Show every line in the entries below where the word "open" appears.
++++++
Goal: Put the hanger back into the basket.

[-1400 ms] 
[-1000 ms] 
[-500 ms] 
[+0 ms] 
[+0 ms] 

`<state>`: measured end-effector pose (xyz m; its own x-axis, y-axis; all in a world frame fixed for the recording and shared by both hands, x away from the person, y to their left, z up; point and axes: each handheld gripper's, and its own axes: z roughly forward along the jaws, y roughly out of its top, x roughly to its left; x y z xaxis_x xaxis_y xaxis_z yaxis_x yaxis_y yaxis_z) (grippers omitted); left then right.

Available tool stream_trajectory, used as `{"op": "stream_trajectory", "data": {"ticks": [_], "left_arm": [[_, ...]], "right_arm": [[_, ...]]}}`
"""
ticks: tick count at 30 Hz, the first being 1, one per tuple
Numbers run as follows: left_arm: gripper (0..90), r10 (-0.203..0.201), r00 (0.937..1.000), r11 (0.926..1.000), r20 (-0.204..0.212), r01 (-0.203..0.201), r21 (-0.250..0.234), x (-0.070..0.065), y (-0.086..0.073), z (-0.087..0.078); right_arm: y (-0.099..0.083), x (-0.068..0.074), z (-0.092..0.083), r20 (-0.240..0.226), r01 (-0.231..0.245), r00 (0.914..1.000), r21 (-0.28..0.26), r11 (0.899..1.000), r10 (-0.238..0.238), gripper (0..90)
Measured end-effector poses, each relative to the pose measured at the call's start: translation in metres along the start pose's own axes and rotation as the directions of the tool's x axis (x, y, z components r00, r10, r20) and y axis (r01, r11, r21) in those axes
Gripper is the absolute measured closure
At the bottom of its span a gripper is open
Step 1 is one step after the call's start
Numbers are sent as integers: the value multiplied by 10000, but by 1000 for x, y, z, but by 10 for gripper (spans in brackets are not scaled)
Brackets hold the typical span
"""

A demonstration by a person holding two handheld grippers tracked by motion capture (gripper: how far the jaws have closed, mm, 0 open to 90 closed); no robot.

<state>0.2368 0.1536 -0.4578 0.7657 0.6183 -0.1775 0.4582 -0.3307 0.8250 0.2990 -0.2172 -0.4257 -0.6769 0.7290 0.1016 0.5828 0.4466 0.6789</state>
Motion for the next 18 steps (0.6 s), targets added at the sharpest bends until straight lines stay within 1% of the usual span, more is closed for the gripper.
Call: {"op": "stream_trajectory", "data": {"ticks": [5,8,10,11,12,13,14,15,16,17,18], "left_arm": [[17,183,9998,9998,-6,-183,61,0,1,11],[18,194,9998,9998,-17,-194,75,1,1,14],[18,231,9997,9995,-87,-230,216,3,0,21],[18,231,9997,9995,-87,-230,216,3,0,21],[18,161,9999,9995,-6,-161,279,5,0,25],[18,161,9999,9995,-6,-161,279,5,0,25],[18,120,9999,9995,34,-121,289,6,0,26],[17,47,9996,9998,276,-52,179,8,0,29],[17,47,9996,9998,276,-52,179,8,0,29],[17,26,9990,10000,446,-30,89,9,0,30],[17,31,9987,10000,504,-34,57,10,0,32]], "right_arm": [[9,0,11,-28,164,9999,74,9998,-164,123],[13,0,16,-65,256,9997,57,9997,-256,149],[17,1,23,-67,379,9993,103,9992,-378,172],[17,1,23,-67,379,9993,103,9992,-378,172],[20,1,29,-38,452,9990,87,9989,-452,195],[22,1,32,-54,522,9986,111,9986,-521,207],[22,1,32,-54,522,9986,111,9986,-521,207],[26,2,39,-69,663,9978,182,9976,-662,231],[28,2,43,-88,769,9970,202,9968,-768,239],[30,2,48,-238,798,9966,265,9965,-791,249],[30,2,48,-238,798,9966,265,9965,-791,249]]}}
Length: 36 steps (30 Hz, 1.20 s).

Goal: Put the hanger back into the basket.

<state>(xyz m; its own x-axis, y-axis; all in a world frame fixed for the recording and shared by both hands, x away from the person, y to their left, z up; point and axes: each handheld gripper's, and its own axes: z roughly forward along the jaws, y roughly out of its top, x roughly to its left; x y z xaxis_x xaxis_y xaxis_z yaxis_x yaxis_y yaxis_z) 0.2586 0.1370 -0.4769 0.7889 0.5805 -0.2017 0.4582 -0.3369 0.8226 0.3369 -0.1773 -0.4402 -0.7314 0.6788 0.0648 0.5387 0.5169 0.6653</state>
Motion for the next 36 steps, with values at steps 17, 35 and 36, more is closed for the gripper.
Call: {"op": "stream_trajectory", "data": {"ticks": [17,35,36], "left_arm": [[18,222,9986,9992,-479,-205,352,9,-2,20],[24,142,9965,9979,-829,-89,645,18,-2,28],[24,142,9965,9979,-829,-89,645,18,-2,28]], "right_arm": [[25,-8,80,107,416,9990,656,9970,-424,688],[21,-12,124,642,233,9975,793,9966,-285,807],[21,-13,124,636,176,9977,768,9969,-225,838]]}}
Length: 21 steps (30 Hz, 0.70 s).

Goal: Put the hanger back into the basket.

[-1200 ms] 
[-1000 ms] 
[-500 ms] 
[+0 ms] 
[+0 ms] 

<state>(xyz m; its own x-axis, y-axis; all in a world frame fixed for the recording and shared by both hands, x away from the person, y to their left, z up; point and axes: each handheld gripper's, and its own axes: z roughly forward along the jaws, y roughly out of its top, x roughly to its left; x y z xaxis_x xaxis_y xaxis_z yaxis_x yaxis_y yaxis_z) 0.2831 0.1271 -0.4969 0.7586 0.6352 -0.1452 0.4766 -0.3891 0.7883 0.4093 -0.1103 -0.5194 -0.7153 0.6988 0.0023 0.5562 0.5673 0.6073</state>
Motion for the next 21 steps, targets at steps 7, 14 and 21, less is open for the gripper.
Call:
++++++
### YOUR RESPONSE
At the bottom of its span a gripper is open
A demonstration by a person holding two handheld grippers tracked by motion capture (gripper: how far the jaws have closed, mm, 0 open to 90 closed); no robot.
Motion for the next 21 steps, targets at steps 7, 14 and 21, less is open for the gripper.

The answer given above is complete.